How to Calculate the Risk to Reward Ratio

The risk to reward ratio is calculated by dividing the potential profit of an investment by the potential loss. For example, let's say you're considering investing in a stock that has the potential to increase in value by $20 per share, but also has the potential to decrease in value by $10 per share. The risk to reward ratio in this scenario would be 2:1 ($20 potential profit divided by $10 potential loss).

Examples of the Risk to Reward Ratio in Action

Let's say you're considering two different investments: a high-risk, high-reward stock and a low-risk, low-reward bond. The stock has the potential to increase in value by 50% but also has the potential to decrease in value by 25%. The bond has the potential to increase in value by 5% but only has the potential to decrease in value by 2%.

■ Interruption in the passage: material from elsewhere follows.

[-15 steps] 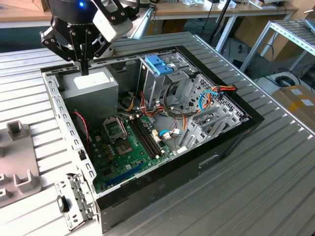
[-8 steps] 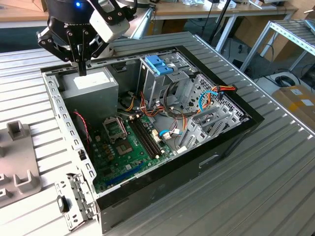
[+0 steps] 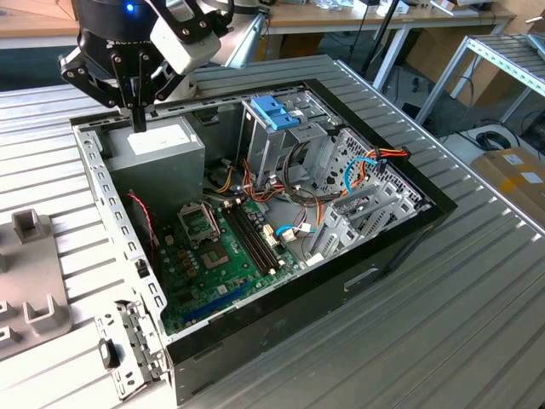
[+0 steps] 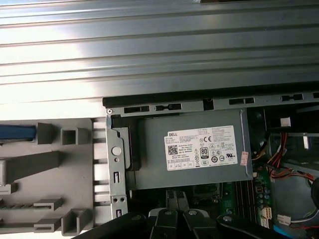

If you calculate the risk to reward ratio for each investment, you'll get the following:

  • High-risk, high-reward stock: 2:1 (50% potential profit divided by 25% potential loss)
  • Low-risk, low-reward bond: 2.5:1 (5% potential profit divided by 2% potential loss)

In this scenario, the low-risk, low-reward bond actually has a higher risk to reward ratio than the high-risk, high-reward stock. This means that the bond is a better investment choice if you're looking for a higher potential profit compared to potential loss.

Another example could be if you're considering two stocks: one with the potential to increase in value by $10 per share and the potential to decrease in value by $5 per share, and another with the potential to increase in value by $5 per share and the potential to decrease in value by $1 per share. The risk to reward ratio for each investment would be as follows:

  • First stock: 2:1 ($10 potential profit divided by $5 potential loss)
  • Second stock: 5:1 ($5 potential profit divided by $1 potential loss)

In this case, the second stock has a higher risk to reward ratio, meaning that it's a better investment choice if you're looking for a higher potential profit compared to potential loss.

The risk to reward ratio is an important concept to understand when making investment decisions. By calculating the potential profit and potential loss of an investment and comparing the two, you can determine whether an investment is worth pursuing. Keep in mind that a higher risk to reward ratio doesn't necessarily mean an investment is better, as it ultimately depends on your investment goals and risk tolerance. However, by using the risk to reward ratio as a tool in your investment decision-making process, you can make more informed choices and potentially increase your chances of success.